Introduction Several months ago, a friend and colleague familiar with my relentless idealistic aspirations for improving government, said to me: “So what would you change? How would you improve the situation?” How would you make it better for everyone? 

 A good question and one well warranted! I suspect the request was meant to silence my complaints, even as my friend agreed my complaints and criticisms were justified. The difficulty is, the problems are disproportionate in number and complexity. Reciprocity and interdependency of the problems defy any hope of simple solutions.

Appeals to the  branches of federal government (i.e., Executive, Representational, Judicial) are futile, because these branches are the source of many of the problems, and will only serve to promote their special powers and influence.  Corruption, cronyism, and competition have infected all branches, and, some claim, limit function and purpose, requiring a nefarious and reprehensible “shadow government” consisting of a “military-industrial complex” favoring special interests.

The problem is the existing “System” of governance! It is politicized, asymmetrical, and unresponsive to needed changes, sustaining abuses and inequities. The “System” is the vehicle for consolidating wealth, power, and position of a few at the cost of the many.  Citizen activism seems to have little impact. In a previous publication, titled “The Just Enough Policy,” I argued government keeps citizen protests minimal, by offering “just enough” to maintain citizen comfort (Marsella, A.J. (2014). The just enough policy: Behavior control of collective protest through minimum reward. War, Peace, Justice: An Unfinished Tapestry. Aurelius Press, Alpharetta, Georgia, pp 97-104).

Even with official government claims of deference, respect, and admirations for our iconic founding documents, voiced for election image purposes, the “System” engages in passing thousands of laws, regulations, and privileges whose content and consequences eludes even the most ardent of reformers. The laws, regulations, and privileges morph into scores of new departments, institutions, agencies, organizations, and support services, impossible to eliminate or control, and with little transparency and accountability.  Each department, institution, agency, and organization becomes a power unto itself, acting to perpetuate its existence, even as it no longer has a function or cause.

Laws, regulations, and privileges enacted by the “System” become endless responses to urgent crises; power asymmetries; unmet defense, social, and economic requirements; special industrial and corporate interests insuring profits and dominance; and political accommodations to elected and appointed government officials quietly lobbying for favorite projects (e.g., bridge to nowhere). All are the stuff of the megalithic “System” defying change. From this “System,” just and unjust governance is enacted daily. Inconsistencies, conflicts, and abuses in enforcement and applications thrive, subject to the interests of those in power.
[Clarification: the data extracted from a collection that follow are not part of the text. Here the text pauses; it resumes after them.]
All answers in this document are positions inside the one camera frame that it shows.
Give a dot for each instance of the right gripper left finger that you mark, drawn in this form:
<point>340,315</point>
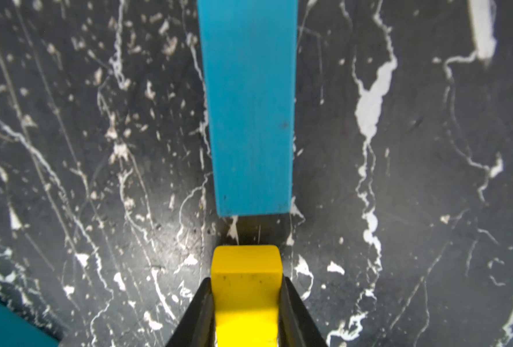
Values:
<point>197,326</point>

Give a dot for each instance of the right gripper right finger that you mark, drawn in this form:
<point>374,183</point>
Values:
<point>296,326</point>

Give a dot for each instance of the yellow block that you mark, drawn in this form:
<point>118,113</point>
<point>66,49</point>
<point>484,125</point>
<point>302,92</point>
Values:
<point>246,285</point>

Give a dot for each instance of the teal block body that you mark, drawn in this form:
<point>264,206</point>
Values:
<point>15,331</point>

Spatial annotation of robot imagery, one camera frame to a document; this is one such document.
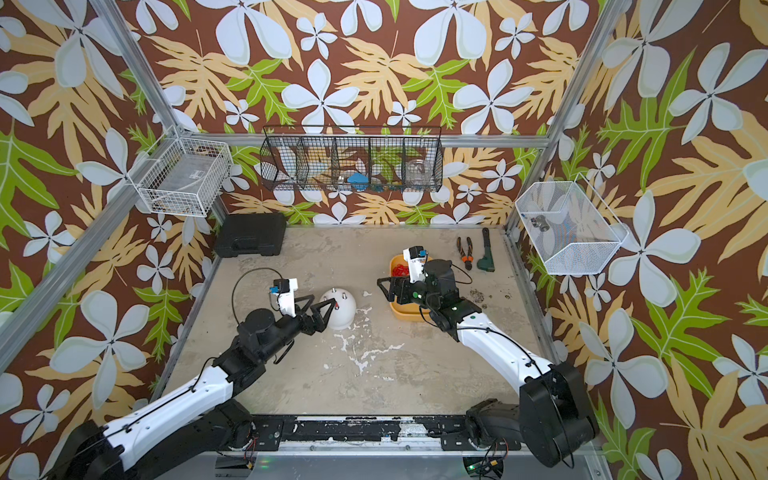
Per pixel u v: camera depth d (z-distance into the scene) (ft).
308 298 2.60
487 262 3.56
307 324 2.22
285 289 2.22
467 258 3.60
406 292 2.35
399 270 3.45
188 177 2.82
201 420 1.89
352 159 3.21
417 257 2.36
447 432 2.41
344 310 2.89
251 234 3.89
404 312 2.98
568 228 2.72
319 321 2.25
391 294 2.38
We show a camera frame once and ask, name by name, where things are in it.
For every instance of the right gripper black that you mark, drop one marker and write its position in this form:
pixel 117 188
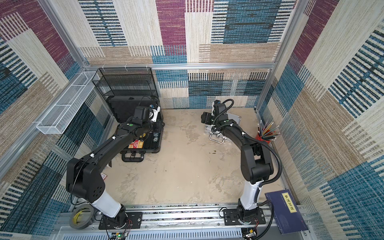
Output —
pixel 215 126

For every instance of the dark grey poker case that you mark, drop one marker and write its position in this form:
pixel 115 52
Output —
pixel 123 111

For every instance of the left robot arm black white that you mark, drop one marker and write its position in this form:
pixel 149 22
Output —
pixel 84 179

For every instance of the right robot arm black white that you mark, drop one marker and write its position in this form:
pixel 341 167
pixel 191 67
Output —
pixel 260 165

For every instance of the texas holdem card deck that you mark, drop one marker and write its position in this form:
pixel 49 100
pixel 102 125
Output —
pixel 136 145

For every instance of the black mesh shelf rack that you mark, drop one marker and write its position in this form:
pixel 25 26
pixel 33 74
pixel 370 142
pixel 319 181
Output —
pixel 136 83

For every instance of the bundle of coloured pencils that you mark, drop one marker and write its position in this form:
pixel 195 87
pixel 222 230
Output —
pixel 268 131

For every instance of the grey tape roll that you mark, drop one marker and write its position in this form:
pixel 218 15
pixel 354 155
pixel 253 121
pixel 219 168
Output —
pixel 82 217

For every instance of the dark blue book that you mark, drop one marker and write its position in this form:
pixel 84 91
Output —
pixel 286 212

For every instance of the white mesh wall basket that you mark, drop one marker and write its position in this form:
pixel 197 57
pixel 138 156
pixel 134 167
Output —
pixel 60 115

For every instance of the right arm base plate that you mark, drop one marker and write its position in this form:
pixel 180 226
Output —
pixel 238 216

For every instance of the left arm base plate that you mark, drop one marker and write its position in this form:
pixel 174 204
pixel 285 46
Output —
pixel 124 221

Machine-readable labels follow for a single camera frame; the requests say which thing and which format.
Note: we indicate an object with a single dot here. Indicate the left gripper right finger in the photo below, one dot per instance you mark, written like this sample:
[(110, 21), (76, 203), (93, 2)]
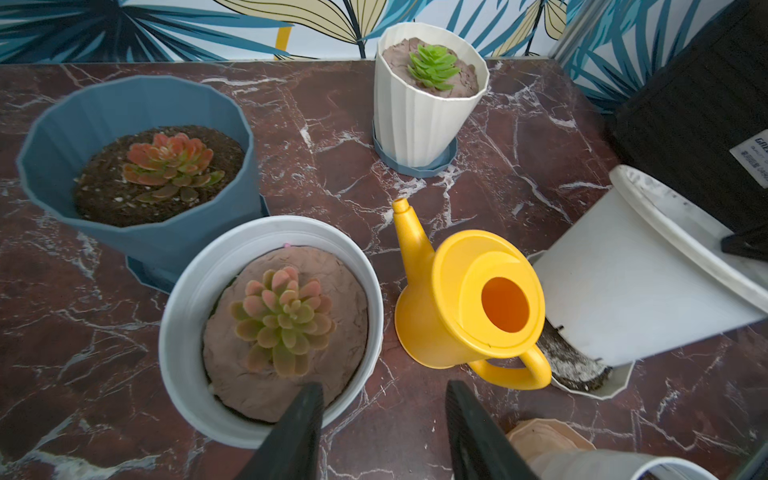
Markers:
[(479, 449)]

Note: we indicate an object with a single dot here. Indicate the blue pot red succulent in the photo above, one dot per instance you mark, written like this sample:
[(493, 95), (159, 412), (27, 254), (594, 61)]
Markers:
[(155, 167)]

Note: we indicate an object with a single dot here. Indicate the black tool case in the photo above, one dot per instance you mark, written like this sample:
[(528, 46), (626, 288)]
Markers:
[(681, 126)]

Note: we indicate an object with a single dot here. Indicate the white pot pink succulent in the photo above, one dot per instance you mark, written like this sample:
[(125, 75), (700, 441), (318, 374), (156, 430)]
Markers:
[(265, 309)]

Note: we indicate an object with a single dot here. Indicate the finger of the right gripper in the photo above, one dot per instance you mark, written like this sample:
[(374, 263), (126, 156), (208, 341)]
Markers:
[(750, 243)]

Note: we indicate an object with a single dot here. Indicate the large white pot yellow succulent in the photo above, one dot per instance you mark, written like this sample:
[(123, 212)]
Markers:
[(641, 273)]

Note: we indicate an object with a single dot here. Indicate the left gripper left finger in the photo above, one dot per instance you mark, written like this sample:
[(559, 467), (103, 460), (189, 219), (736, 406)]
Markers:
[(290, 451)]

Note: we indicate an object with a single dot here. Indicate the small white pot green succulent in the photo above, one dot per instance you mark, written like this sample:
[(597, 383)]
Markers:
[(553, 450)]

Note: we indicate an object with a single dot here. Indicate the right aluminium frame post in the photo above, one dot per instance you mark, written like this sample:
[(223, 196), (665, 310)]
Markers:
[(582, 22)]

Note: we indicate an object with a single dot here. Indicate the yellow plastic watering can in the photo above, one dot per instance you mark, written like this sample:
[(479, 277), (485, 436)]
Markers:
[(474, 300)]

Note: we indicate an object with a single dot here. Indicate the white ribbed pot green succulent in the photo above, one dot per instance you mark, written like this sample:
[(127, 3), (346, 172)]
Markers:
[(415, 131)]

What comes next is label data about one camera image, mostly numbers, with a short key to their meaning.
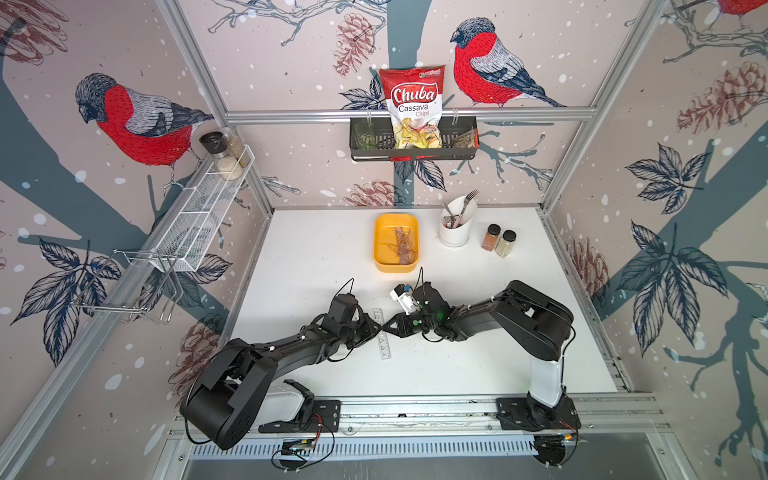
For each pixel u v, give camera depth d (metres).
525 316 0.53
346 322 0.72
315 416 0.73
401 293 0.85
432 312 0.74
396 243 1.09
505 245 1.01
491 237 1.02
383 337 0.87
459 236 1.05
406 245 1.08
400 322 0.80
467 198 1.01
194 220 0.76
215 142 0.78
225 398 0.42
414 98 0.81
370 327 0.78
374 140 0.92
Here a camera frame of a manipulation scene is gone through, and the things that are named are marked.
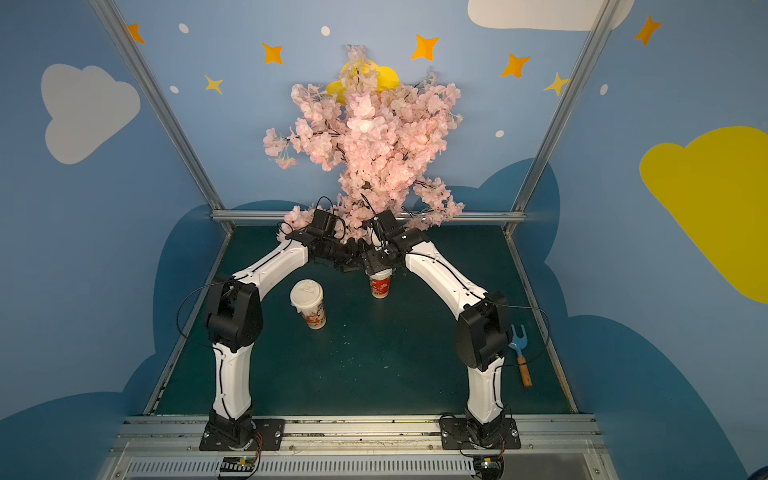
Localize white cup lid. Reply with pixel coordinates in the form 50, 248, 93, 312
289, 279, 324, 310
368, 268, 394, 281

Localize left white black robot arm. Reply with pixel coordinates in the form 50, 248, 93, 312
203, 208, 367, 449

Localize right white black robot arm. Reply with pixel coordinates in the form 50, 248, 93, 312
362, 210, 532, 445

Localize circuit board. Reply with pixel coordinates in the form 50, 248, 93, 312
472, 456, 505, 480
216, 456, 260, 479

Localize pink cherry blossom tree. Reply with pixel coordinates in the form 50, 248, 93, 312
263, 45, 465, 240

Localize left circuit board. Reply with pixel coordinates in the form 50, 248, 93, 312
216, 456, 260, 479

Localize aluminium front rail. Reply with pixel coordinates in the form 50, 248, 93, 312
98, 414, 618, 479

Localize blue fork wooden handle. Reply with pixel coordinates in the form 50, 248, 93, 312
509, 325, 533, 388

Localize right circuit board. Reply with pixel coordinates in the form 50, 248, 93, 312
472, 456, 505, 480

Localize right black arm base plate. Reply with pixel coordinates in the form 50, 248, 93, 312
438, 415, 521, 450

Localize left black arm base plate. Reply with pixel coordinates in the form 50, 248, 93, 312
199, 418, 285, 452

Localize aluminium frame bars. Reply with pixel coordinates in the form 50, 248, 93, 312
89, 0, 625, 236

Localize red paper cup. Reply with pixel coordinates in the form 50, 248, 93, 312
369, 276, 391, 299
297, 301, 327, 330

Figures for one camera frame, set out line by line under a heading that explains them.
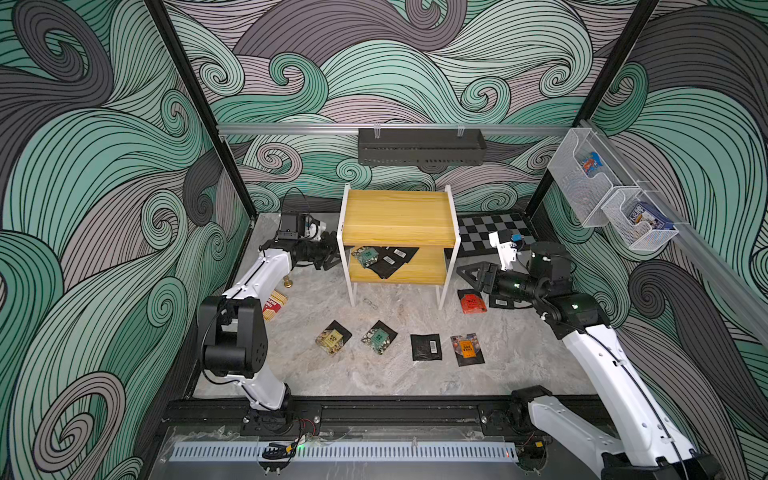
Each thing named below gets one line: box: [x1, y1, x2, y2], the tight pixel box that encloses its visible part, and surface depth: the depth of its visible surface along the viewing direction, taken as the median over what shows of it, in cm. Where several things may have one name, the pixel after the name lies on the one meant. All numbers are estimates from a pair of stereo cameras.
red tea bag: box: [457, 289, 488, 314], surface depth 97 cm
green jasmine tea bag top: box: [361, 320, 398, 355], surface depth 89 cm
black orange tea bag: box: [450, 332, 485, 367], surface depth 87 cm
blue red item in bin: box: [582, 151, 603, 175], surface depth 85 cm
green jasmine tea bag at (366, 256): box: [351, 246, 379, 269], surface depth 89 cm
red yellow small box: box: [262, 290, 288, 321], surface depth 94 cm
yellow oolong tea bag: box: [315, 320, 353, 355], surface depth 89 cm
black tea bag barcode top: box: [410, 334, 443, 361], surface depth 87 cm
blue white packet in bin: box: [628, 201, 674, 230], surface depth 67 cm
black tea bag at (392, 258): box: [372, 246, 420, 271], surface depth 88 cm
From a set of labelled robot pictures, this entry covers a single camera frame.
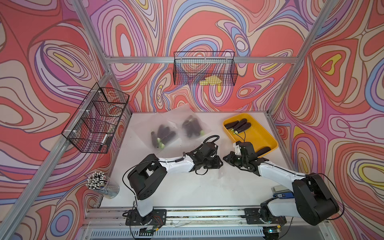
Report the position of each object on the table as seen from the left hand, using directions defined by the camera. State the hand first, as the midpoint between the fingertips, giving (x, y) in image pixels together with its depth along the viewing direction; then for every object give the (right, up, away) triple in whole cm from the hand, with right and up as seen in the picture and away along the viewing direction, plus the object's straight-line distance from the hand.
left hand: (225, 165), depth 83 cm
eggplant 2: (+17, +24, +26) cm, 39 cm away
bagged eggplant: (-38, +16, +18) cm, 45 cm away
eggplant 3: (+27, +6, +12) cm, 31 cm away
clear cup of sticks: (-61, -3, -15) cm, 63 cm away
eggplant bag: (-15, +19, +22) cm, 33 cm away
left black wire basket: (-70, +23, -4) cm, 74 cm away
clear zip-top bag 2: (-23, +33, +34) cm, 53 cm away
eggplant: (-22, +22, +25) cm, 40 cm away
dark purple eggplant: (-45, +14, +20) cm, 51 cm away
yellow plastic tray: (+28, +16, +24) cm, 41 cm away
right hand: (0, +1, +5) cm, 5 cm away
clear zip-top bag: (-54, +20, +25) cm, 63 cm away
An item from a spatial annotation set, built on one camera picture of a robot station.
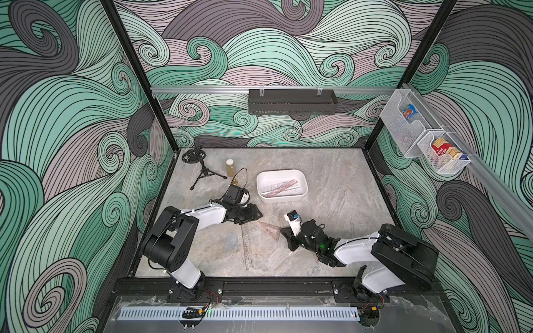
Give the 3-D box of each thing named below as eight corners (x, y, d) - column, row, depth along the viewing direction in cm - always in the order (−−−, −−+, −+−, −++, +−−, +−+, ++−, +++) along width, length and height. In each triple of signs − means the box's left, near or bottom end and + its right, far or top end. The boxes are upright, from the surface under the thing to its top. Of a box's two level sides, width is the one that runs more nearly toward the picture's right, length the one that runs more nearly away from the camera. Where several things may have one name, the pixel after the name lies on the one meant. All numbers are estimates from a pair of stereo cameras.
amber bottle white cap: (227, 176, 109) (225, 165, 102) (228, 170, 112) (226, 158, 105) (235, 176, 109) (233, 165, 102) (235, 170, 112) (234, 158, 105)
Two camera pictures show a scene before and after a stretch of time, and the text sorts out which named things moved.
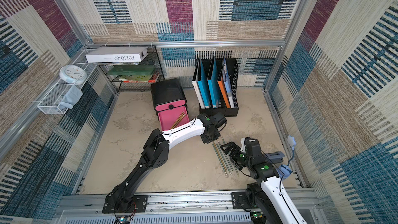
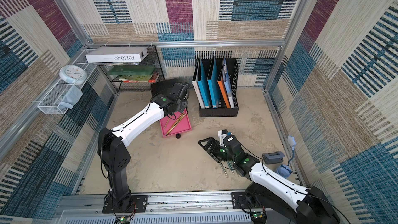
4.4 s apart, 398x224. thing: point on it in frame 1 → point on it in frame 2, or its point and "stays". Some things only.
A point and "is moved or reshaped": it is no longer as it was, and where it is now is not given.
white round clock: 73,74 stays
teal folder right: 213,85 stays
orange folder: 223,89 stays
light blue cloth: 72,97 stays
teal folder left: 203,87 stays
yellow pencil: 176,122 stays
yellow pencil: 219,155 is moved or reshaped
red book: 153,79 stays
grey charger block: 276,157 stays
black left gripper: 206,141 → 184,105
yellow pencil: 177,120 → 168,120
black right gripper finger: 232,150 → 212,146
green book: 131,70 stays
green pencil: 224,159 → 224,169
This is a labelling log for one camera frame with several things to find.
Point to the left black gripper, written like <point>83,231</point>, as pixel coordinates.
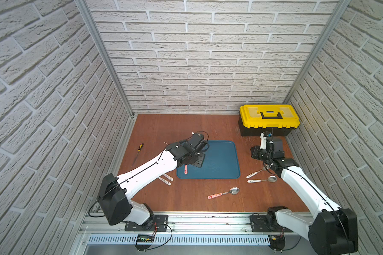
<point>197,159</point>

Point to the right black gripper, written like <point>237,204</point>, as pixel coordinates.
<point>254,153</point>

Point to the white handled fork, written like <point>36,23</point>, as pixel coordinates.
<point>257,173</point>
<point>168,177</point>

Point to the white handled spoon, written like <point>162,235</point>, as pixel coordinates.
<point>165,181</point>
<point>271,179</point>

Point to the pink handled spoon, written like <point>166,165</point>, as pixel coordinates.
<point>233,191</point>

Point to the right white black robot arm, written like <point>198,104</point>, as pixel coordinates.
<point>333,229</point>

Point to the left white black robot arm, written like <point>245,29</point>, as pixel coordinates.
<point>116,192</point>

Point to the teal plastic tray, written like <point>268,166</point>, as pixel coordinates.
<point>220,163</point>

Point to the yellow black toolbox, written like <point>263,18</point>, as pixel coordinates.
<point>277,119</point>

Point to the round black connector box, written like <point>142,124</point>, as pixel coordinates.
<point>277,243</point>

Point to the small green controller board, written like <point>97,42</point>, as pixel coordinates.
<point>142,238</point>

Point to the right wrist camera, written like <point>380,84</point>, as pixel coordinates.
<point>264,137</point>

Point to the yellow black handled file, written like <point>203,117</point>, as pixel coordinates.
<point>138,152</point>

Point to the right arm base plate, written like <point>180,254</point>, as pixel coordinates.
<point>259,223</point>

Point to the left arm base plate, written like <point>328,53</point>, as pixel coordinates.
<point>156,223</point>

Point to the aluminium front rail frame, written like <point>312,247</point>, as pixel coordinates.
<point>188,233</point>

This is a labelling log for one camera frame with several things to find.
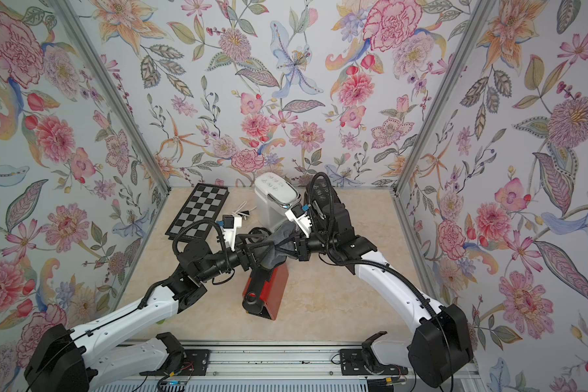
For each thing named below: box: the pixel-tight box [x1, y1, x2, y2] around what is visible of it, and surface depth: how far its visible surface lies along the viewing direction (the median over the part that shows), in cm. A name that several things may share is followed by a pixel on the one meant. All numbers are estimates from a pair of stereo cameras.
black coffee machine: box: [303, 177, 349, 230], surface depth 62 cm
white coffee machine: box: [253, 172, 302, 232], surface depth 92 cm
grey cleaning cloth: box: [246, 220, 299, 269], surface depth 68 cm
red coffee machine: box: [241, 261, 290, 321], surface depth 73 cm
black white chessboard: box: [164, 182, 230, 240], surface depth 112 cm
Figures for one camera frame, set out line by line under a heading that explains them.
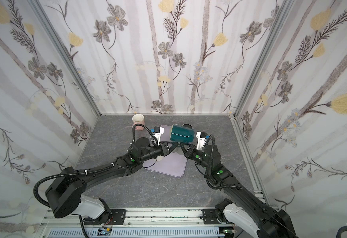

Citizens have lost trust in government and institutions. Surveys place public trust in government at less than 10%. Current presidential debates, even amid their differences, reveal the extent to which institutions serve the interests of special interests. Each candidate argues we are in moral, political, and legal collapse.  None offer profound recommendations for change, fearing perhaps being termed a radical or worst.  Citizens are required to accept myths whose continuation is reinforced by biased media propaganda and “strat com” (i.e., strategic communications – biased lies).

A Sampling of Myths

Myths are important, yet as they fall, we are left with uncertainty and disappointment. Myth are widely held perceptions and expectations accepted as “true.” Myths function to guide our behavior by constructing beliefs we consider as “accurate” assumptions about the world. Some of the most critical myths are now considered untenable and in need of major critique and reform. These include:

  • Capitalism is the best foundation for a national economy, only moderately subject to corruption and abuse. Clearly, capitalism and its Wall Street castle has demonstrated its inherent tyrannical and exploitive nature.
  •  Democracy is the foundation of our government system. Tragically, it is clear democracy has yielded to oligarchy, cronyism, and nepotism. It is perhaps better termed “demonocracy” and “hypocracy.”
  • Two-Party Political System, long the foundation of elected government, has proven to be an anachronism, in need of change in response to national diversity in political, ideological, moral, and economic profiles. Political interests claim ownership of the two major parties, placing power in the hands of a few. Cronyism, corruption, nepotism, and oligarchy dominate the structure and process.
  •  Equality before the law is proven daily to be violated in American society. Equality is, in fact, subject to a distorted distribution favoring the privileged.  “Black Lives Matter” is a visible response to the inequities.
  •  Freedom, as choice, is not available to all. Rather freedom is subject to status markers (e.g., men have more freedom than women; whites more freedom than people of color; rich more freedom than poor). The “System” is the greatest source limiting freedom; Government and private sources are engaged in mass surveillance, monitoring, and archiving.
  •  Moral Authority of the United States of America is lost. We have no moral compass that has not been erased or destroyed by our political and economic actions. We have, as a nation, pursued scores of reckless regime overthrows, and engaged in invasion, occupation, and exploitation. “The ends justify the means!” is the Government’s motto.  Ethics, law, and justice are no longer arbiters of policies and actions.
  •  Peace is not a USA goal! The peace we seek as nation is a peace permitting selfish exploitation of special interests (e.g., commercial, foreign government allies). We are a violent society and nation. We are a culture of war!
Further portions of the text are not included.